Romper el cerco informativo. Nueva tarea para los militantes: informar (a todos)




Una de las manifestaciones más claras del primer mes de gestión de Mauricio Macri ha sido la constatación de que gozará de un cerco mediático que lo cuidará de que gran parte de la población no se entere de informaciones negativas respecto de sus acciones de gobierno. El cerco se ha fortalecido además con la desaparición de programas encabezados por periodistas opositores (por ejemplo 678) o el silenciamiento de voces no oficialistas (como Víctor Hugo Morales).
Esta situación de cerco mediático más el silenciamiento de las voces opositoras crea la necesidad de que el ciudadano acceda a informaciones por afuera de ese cerco fortalecido. Los militantes tendremos entonces un nuevo rol, que se suma a los de siempre: hacer llegar la información verídica sobre lo que está ocurriendo a toda la población.

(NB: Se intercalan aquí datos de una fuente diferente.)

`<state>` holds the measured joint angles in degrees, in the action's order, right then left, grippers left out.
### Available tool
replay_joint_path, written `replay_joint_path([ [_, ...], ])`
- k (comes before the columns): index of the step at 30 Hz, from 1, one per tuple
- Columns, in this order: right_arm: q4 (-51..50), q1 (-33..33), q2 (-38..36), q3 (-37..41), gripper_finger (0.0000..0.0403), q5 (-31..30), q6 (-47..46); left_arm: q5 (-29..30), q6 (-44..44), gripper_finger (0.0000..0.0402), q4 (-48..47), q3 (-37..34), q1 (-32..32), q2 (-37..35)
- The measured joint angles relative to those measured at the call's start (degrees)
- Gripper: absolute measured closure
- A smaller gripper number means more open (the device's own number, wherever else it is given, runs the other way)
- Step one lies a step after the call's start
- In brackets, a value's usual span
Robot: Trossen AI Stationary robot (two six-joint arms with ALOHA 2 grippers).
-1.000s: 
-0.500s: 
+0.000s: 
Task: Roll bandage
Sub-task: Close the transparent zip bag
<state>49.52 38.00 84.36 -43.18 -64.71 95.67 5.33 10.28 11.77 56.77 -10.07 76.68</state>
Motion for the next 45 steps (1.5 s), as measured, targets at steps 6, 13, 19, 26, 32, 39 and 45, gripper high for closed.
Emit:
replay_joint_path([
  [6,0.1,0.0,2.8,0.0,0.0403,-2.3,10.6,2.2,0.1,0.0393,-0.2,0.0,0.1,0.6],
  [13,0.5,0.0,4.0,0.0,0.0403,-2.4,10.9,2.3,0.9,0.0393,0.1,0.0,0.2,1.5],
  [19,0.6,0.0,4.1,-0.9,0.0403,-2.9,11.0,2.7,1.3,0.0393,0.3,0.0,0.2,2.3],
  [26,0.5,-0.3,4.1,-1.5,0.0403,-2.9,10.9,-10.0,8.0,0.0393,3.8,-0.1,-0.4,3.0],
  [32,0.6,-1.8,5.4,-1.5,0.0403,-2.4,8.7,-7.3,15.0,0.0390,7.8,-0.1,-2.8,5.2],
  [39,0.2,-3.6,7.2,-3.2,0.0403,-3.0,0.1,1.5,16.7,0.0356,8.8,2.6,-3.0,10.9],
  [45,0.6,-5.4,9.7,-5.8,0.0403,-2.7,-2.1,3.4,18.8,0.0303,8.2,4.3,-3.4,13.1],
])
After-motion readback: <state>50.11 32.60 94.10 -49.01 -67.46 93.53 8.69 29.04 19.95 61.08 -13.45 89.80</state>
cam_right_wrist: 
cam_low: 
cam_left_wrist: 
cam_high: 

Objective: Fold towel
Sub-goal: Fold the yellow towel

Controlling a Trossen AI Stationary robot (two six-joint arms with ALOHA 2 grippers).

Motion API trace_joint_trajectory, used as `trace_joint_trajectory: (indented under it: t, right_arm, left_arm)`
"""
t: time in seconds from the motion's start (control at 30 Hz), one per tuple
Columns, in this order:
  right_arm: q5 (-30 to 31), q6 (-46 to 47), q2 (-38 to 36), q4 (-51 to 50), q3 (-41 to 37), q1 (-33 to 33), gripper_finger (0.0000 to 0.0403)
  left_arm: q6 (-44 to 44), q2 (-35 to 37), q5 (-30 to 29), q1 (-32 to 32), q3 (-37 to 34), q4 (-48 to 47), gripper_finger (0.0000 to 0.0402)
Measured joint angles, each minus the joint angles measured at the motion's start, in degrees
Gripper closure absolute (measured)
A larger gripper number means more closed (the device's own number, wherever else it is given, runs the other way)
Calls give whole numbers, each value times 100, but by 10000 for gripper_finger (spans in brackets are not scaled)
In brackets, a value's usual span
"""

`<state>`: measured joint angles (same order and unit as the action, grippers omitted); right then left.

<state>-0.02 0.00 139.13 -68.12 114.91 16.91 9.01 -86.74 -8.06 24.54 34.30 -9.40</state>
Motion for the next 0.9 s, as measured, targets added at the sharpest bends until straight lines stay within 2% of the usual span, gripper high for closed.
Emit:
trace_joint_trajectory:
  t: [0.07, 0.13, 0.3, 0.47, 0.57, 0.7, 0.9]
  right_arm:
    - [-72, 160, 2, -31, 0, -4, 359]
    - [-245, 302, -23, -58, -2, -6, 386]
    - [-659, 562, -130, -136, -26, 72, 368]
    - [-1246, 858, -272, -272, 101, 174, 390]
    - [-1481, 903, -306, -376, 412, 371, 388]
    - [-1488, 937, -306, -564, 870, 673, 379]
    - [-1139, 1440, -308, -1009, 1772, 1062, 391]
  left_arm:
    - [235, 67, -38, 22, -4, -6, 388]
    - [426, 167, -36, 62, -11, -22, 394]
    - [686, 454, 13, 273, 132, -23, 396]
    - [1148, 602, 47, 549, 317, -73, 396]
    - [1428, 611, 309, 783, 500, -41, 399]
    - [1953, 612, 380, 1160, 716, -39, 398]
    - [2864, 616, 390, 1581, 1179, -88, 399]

Ojo, no digo hacer llegar a información a otros militantes. Digo a toda la población lo cual incluye a votantes de Scioli, pero también a votantes macristas.
Ahora los militantes tenemos una nueva tarea: informarnos y difundir esa información entre aquellos que no tienen el tiempo, el deseo, las posibilidades de buscar fuentes de información verídicas sobre lo que está ocurriendo hoy en nuestro país.  Tenemos que llegar con datos fehacientes al laburante que llega a su casa, se sienta frente a la tele, y mira lo que los medios dominantes le ofrecen.
Tenemos que hacerlo en nuestra charla cotidiana, en nuestra vida real, pero también en las redes sociales.
Y aquí deseo manifestar algunas opiniones:
·         Hay que brindar información, datos. Evitar las sobrecalificaciones, las adjetivaciones, los comentarios provenientes del enojo.
·         El objetivo es llegarle a todos los ciudadanos. Observo que en las redes sociales los comentarios de los compañeros están cargados de valoraciones. Por ejemplo, ningún votante macrista leerá una nota que comienza con el hastag “Fuera Macri”. Ese comentario va dirigido a otro que ya piensa eso, no informa a nadie por fuera del mundo de la militancia. Ahora necesitamos informar, así que tratemos de evitar mensajes que desde la primer letra espantan a los no militantes.
·         La otra cuestión es que los datos deben ser mínimamente chequeados. No podemos reproducir como cierta la información que viene en un twitter de un desconocido, al menos verifiquemos que la emitió un sitio web o un portal digno de crédito.
·          Todavía hay diarios, sitios web, programas de radio, blogs que tienen una mirada compartida con el proyecto nacional y popular, difundámoslos. Hagamos que quien tenga un mínimo deseo de informarse por fuera de los medios corporativos, sepa dónde hacerlo.
·         Evitemos el sesgo depresivo. Algunos compañeros me han dicho que dejan de seguir sitios de facebook militantes porque se deprimen al leerlos. Demos la info, pero no la carguemos de connotaciones depresivas, en el sentido de que todo está mal.
·         Confiemos en el ciudadano, aunque no sea un militante. Demos los elementos, pero dejemos que empiecen por ellos mismos a formarse una opinión sobre lo que ocurre. Que no parezca que nos oponemos porque sangramos por la herida o por la oposición misma. Empecemos a brindar elementos para que el ciudadano no militante pueda compartir nuestra mirada, o criticarla, pero al menos la conozca.